Your transcription must include every record word for word and no pictures.
──────────────────────────────
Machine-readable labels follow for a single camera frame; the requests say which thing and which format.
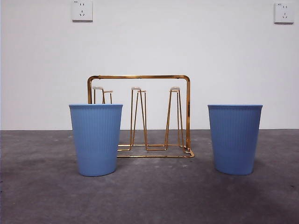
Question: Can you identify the gold wire cup rack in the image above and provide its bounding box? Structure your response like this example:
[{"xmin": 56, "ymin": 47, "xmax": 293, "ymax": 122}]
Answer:
[{"xmin": 87, "ymin": 74, "xmax": 195, "ymax": 159}]

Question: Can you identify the blue ribbed plastic cup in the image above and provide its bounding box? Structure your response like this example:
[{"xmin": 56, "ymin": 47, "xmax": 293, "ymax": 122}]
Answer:
[
  {"xmin": 207, "ymin": 104, "xmax": 263, "ymax": 176},
  {"xmin": 68, "ymin": 103, "xmax": 123, "ymax": 177}
]

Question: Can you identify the white wall socket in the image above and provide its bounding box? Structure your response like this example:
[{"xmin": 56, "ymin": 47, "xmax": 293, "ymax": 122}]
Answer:
[
  {"xmin": 71, "ymin": 0, "xmax": 93, "ymax": 23},
  {"xmin": 273, "ymin": 2, "xmax": 294, "ymax": 24}
]

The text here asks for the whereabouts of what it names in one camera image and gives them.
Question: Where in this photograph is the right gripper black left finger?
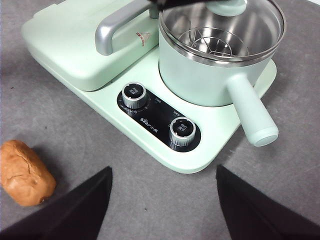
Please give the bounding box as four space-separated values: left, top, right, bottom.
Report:
0 166 113 240

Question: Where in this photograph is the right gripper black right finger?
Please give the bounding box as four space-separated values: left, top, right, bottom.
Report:
216 164 320 240

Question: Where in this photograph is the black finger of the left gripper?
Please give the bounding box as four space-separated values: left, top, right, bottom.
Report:
147 0 233 10

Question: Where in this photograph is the glass lid with green knob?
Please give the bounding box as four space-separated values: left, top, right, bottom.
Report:
157 0 287 67

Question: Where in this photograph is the brown potato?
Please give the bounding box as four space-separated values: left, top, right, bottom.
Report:
0 139 57 207

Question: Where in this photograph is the mint green appliance base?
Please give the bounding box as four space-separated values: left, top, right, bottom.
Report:
74 46 278 175

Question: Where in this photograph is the silver control knob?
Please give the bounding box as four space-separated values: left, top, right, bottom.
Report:
121 82 149 110
169 116 197 147

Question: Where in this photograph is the black oval control panel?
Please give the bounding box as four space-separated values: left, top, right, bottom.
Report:
116 84 202 152

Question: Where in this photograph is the steel wire steaming rack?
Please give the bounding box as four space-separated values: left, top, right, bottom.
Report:
178 26 237 58

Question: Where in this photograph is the silver griddle handle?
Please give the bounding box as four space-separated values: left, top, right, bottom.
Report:
94 2 161 56

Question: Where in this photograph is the mint green pot with handle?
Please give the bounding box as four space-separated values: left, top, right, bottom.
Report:
157 0 280 147

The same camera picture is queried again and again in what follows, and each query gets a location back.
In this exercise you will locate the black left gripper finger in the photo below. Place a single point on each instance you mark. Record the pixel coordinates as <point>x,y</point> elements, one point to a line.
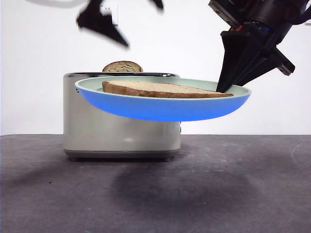
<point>157,3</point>
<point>99,23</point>

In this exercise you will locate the large light bread slice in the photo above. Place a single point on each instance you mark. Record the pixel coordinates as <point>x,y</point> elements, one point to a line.
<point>158,88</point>

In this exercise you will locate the small dark-crust bread slice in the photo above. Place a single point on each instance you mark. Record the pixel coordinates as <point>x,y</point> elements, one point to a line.
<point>122,66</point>

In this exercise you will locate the white wall socket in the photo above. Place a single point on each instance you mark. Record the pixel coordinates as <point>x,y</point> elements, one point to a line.
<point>114,12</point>

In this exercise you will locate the pale green round plate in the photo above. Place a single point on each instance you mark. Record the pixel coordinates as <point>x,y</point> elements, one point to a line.
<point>158,109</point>

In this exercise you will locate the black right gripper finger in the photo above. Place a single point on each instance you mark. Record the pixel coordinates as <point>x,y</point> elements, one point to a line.
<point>239,51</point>
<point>257,70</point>

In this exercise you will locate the cream metal toaster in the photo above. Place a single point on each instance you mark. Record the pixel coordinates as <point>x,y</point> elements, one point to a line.
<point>116,136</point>

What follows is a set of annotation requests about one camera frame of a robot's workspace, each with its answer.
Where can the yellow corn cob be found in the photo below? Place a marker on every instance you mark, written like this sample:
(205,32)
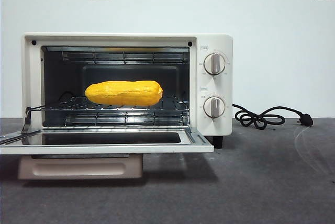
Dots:
(123,93)

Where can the cream Toshiba toaster oven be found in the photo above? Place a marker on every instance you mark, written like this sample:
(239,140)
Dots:
(225,85)

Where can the cream round oven knob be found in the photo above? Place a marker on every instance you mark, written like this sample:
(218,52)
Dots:
(214,107)
(214,64)

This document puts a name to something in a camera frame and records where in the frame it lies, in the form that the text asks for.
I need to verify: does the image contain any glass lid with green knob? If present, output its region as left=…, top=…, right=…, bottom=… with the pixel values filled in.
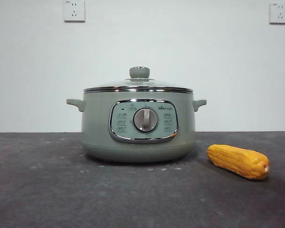
left=83, top=66, right=194, bottom=94

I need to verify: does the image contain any yellow corn cob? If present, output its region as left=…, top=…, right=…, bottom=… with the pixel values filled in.
left=207, top=144, right=271, bottom=181

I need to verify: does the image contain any pale green electric pot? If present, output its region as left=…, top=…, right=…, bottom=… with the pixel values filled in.
left=66, top=91, right=207, bottom=163

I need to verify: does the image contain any white wall socket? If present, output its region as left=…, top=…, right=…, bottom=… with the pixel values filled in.
left=63, top=0, right=86, bottom=23
left=269, top=2, right=285, bottom=25

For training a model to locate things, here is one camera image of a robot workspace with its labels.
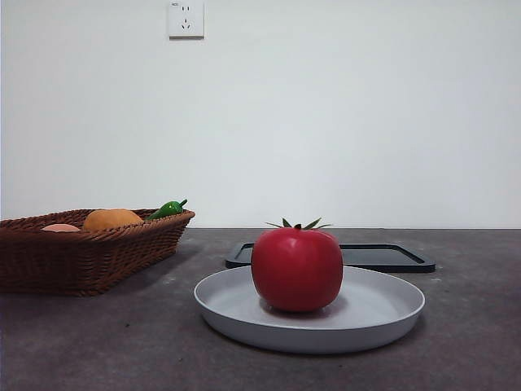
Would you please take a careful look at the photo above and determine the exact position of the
──────────────────────────────
SOLVED EXERCISE:
Machine-readable labels follow for a single camera frame; the requests say which thing and which format.
Question: Can you identify the gold wire cup rack in the image above and provide its bounding box? Structure your response like this example:
[{"xmin": 56, "ymin": 47, "xmax": 293, "ymax": 122}]
Answer:
[{"xmin": 87, "ymin": 74, "xmax": 195, "ymax": 159}]

Question: Can you identify the blue ribbed plastic cup in the image above and provide its bounding box? Structure your response like this example:
[{"xmin": 56, "ymin": 47, "xmax": 293, "ymax": 122}]
Answer:
[
  {"xmin": 207, "ymin": 104, "xmax": 263, "ymax": 176},
  {"xmin": 68, "ymin": 103, "xmax": 123, "ymax": 177}
]

Question: Can you identify the white wall socket in the image above and provide its bounding box? Structure your response like this example:
[{"xmin": 56, "ymin": 47, "xmax": 293, "ymax": 122}]
Answer:
[
  {"xmin": 71, "ymin": 0, "xmax": 93, "ymax": 23},
  {"xmin": 273, "ymin": 2, "xmax": 294, "ymax": 24}
]

The text here asks for the whereabouts of what it names in one camera image and gives them.
Question: Where in this photograph is the right gripper black left finger?
Please give the bounding box as four space-separated values: left, top, right, bottom.
Report:
0 166 113 240

Question: Where in this photograph is the right gripper black right finger?
Please give the bounding box as four space-separated values: left, top, right, bottom.
Report:
216 164 320 240

Question: Where in this photograph is the black finger of the left gripper?
Please give the bounding box as four space-separated values: left, top, right, bottom.
Report:
147 0 233 10

Question: Where in this photograph is the glass lid with green knob?
Please give the bounding box as four space-separated values: left, top, right, bottom.
Report:
157 0 287 67

Question: Where in this photograph is the brown potato?
Please give the bounding box as four space-separated values: left, top, right, bottom.
Report:
0 139 57 207

Question: Where in this photograph is the mint green appliance base?
Please give the bounding box as four space-separated values: left, top, right, bottom.
Report:
74 46 278 175

Question: Where in this photograph is the silver control knob?
Please give the bounding box as four space-separated values: left, top, right, bottom.
Report:
121 82 149 110
169 116 197 147

Question: Where in this photograph is the black oval control panel?
Please give the bounding box as four space-separated values: left, top, right, bottom.
Report:
116 84 202 152

Question: Where in this photograph is the steel wire steaming rack?
Please give the bounding box as four space-separated values: left, top, right, bottom.
Report:
178 26 237 58

Question: Where in this photograph is the silver griddle handle?
Please give the bounding box as four space-separated values: left, top, right, bottom.
Report:
94 2 161 56

Question: Where in this photograph is the mint green pot with handle?
Please give the bounding box as four space-separated values: left, top, right, bottom.
Report:
157 0 280 147

The same camera picture is queried again and again in what follows, and each query gets a location back.
In this exercise you will locate the black left gripper finger in the photo below. Place a single point on each instance you mark. Record the pixel coordinates as <point>x,y</point> elements, one point to a line.
<point>157,3</point>
<point>99,23</point>

In this exercise you will locate the large light bread slice in the photo above. Place a single point on each instance you mark. Record the pixel coordinates as <point>x,y</point> elements, one point to a line.
<point>158,88</point>

In this exercise you will locate the small dark-crust bread slice in the photo above. Place a single point on each instance you mark. Record the pixel coordinates as <point>x,y</point> elements, one point to a line.
<point>122,66</point>

In this exercise you will locate the white wall socket in the photo above. Place a single point on each instance you mark. Record the pixel coordinates as <point>x,y</point> elements, one point to a line.
<point>114,12</point>

In this exercise you will locate the pale green round plate in the photo above. Place a single point on each instance you mark. Record the pixel coordinates as <point>x,y</point> elements, one point to a line.
<point>158,109</point>

In this exercise you will locate the black right gripper finger in the photo above. Place a single point on each instance you mark. Record the pixel coordinates as <point>x,y</point> elements, one point to a line.
<point>239,51</point>
<point>257,70</point>

In this exercise you will locate the cream metal toaster in the photo above. Place a single point on each instance you mark. Record the pixel coordinates as <point>x,y</point> elements, one point to a line.
<point>116,136</point>

What follows is a set of annotation requests about one camera frame of a robot's workspace, each with its answer.
Where can the yellow corn cob be found in the photo below? Place a marker on every instance you mark, written like this sample:
(205,32)
Dots:
(123,93)

Where can the cream Toshiba toaster oven be found in the photo above? Place a marker on every instance you mark, written like this sample:
(239,140)
Dots:
(225,85)

Where can the cream round oven knob be found in the photo above? Place a marker on every instance you mark, written like this sample:
(218,52)
Dots:
(214,107)
(214,64)

This document puts a name to something in a camera frame and records where in the frame it lies, in the form that the text asks for.
I need to verify: does the image contain any glass lid with green knob? If present, output its region as left=…, top=…, right=…, bottom=… with the pixel values filled in.
left=83, top=66, right=194, bottom=94

I need to verify: does the image contain any yellow corn cob? If present, output its region as left=…, top=…, right=…, bottom=… with the pixel values filled in.
left=207, top=144, right=271, bottom=181

I need to verify: does the image contain any pale green electric pot? If present, output its region as left=…, top=…, right=…, bottom=… with the pixel values filled in.
left=66, top=91, right=207, bottom=163

I need to verify: does the image contain any white wall socket? If present, output its region as left=…, top=…, right=…, bottom=… with the pixel values filled in.
left=63, top=0, right=86, bottom=23
left=269, top=2, right=285, bottom=25

For training a model to locate things, here is one camera image of a robot workspace with its labels.
Would you please take a careful look at the photo above and determine the exact position of the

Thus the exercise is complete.